As each student read her or his assigned portion of the speech our imaginations raced with the indelible truth that we were living into a dream cast so long ago. For twelve minutes or so we glimpsed the possibility of a dream that foretells of a humanity who is “caught in an inescapable network of mutuality.” Brought to life was the notion that, “I can never be what I ought to be until you are what you ought to be, and you can never be what you ought to be until I am what I ought to be.” In that moment we were all reminded as church leaders that we must no longer be the tail lights in the community, but that the church must now be the head lights, illuminating the dark places of injustice and intolerance wherever these may exist. We caught a glimpse of the dream which calls for “justice to roll down like water and righteousness like a mighty stream.” Mostly, though, we longed for the day when all God’s children may experience the freedom of equality and the hope of renewal. 

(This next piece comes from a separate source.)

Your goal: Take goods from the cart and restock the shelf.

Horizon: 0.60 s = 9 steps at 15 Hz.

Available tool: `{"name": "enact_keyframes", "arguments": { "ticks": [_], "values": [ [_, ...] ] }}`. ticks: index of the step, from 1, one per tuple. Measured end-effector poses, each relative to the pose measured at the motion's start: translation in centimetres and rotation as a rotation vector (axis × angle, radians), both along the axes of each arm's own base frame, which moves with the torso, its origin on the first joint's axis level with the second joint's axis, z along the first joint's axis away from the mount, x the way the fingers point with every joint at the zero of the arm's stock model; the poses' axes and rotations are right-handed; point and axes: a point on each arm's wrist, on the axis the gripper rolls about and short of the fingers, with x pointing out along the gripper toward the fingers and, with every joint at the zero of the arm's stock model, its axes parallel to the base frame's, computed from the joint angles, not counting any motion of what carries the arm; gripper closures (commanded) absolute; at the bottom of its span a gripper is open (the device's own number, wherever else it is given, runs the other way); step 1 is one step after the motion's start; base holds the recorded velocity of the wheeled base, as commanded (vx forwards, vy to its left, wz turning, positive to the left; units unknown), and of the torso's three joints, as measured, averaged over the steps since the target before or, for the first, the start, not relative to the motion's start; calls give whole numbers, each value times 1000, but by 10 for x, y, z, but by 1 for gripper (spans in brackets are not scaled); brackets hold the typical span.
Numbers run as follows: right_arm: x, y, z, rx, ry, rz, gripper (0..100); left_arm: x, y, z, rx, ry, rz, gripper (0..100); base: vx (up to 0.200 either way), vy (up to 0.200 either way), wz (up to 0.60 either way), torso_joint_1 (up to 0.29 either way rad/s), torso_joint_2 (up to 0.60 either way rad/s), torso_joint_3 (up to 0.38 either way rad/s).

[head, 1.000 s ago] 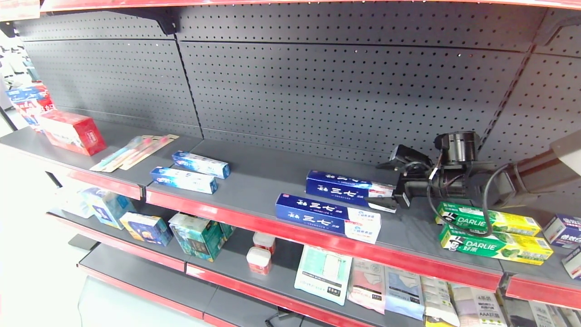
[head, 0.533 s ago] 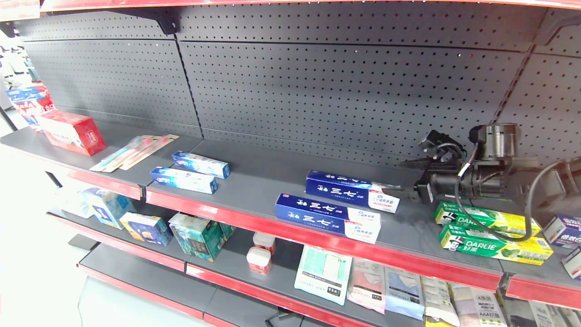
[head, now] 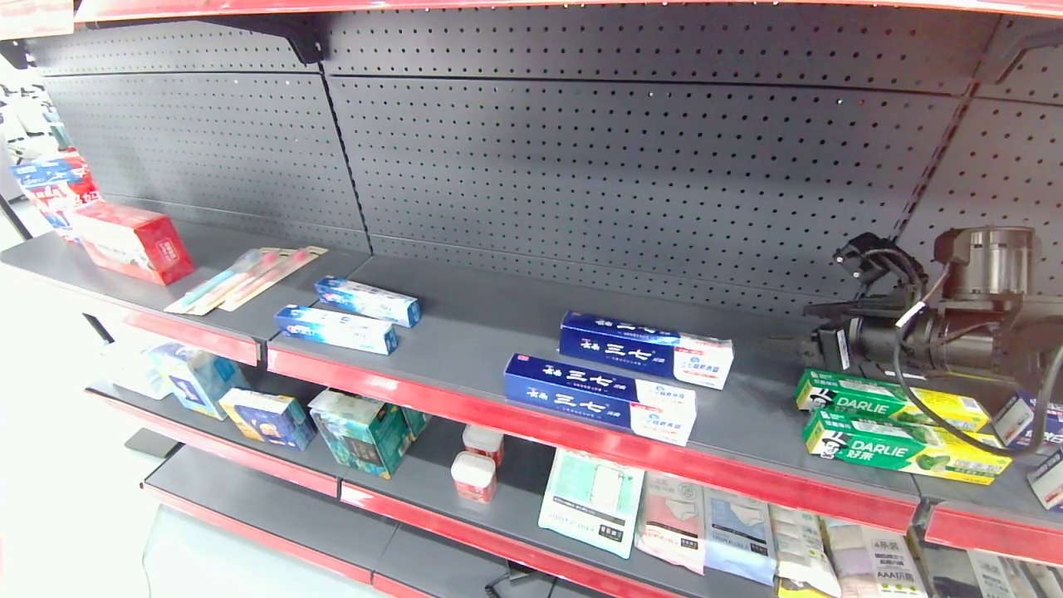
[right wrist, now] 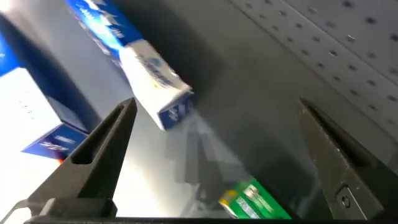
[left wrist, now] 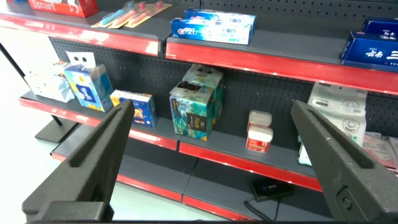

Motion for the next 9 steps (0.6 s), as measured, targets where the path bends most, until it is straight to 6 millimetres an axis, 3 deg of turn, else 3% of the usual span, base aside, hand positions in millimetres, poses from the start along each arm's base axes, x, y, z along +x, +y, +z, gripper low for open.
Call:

As we celebrate Black History Month I would encourage our churches to consider making the trek to Montgomery to visit Dr. King’s church on Dexter Avenue and the parsonage on Jackson Street. Not only does history come alive in these hallowed places but as Christians we recognize that we are called to proclaim with all of our heart, soul, mind and strength that: “one day all God’s children, black men and white men, Jew and gentile, protestant and Catholic will join hands and sing together that familiar old spiritual…‘Free at last, free at last, thank God Almighty we are free at last.” Until the day this dream is fully realized may we love one another as we have been loved by our God.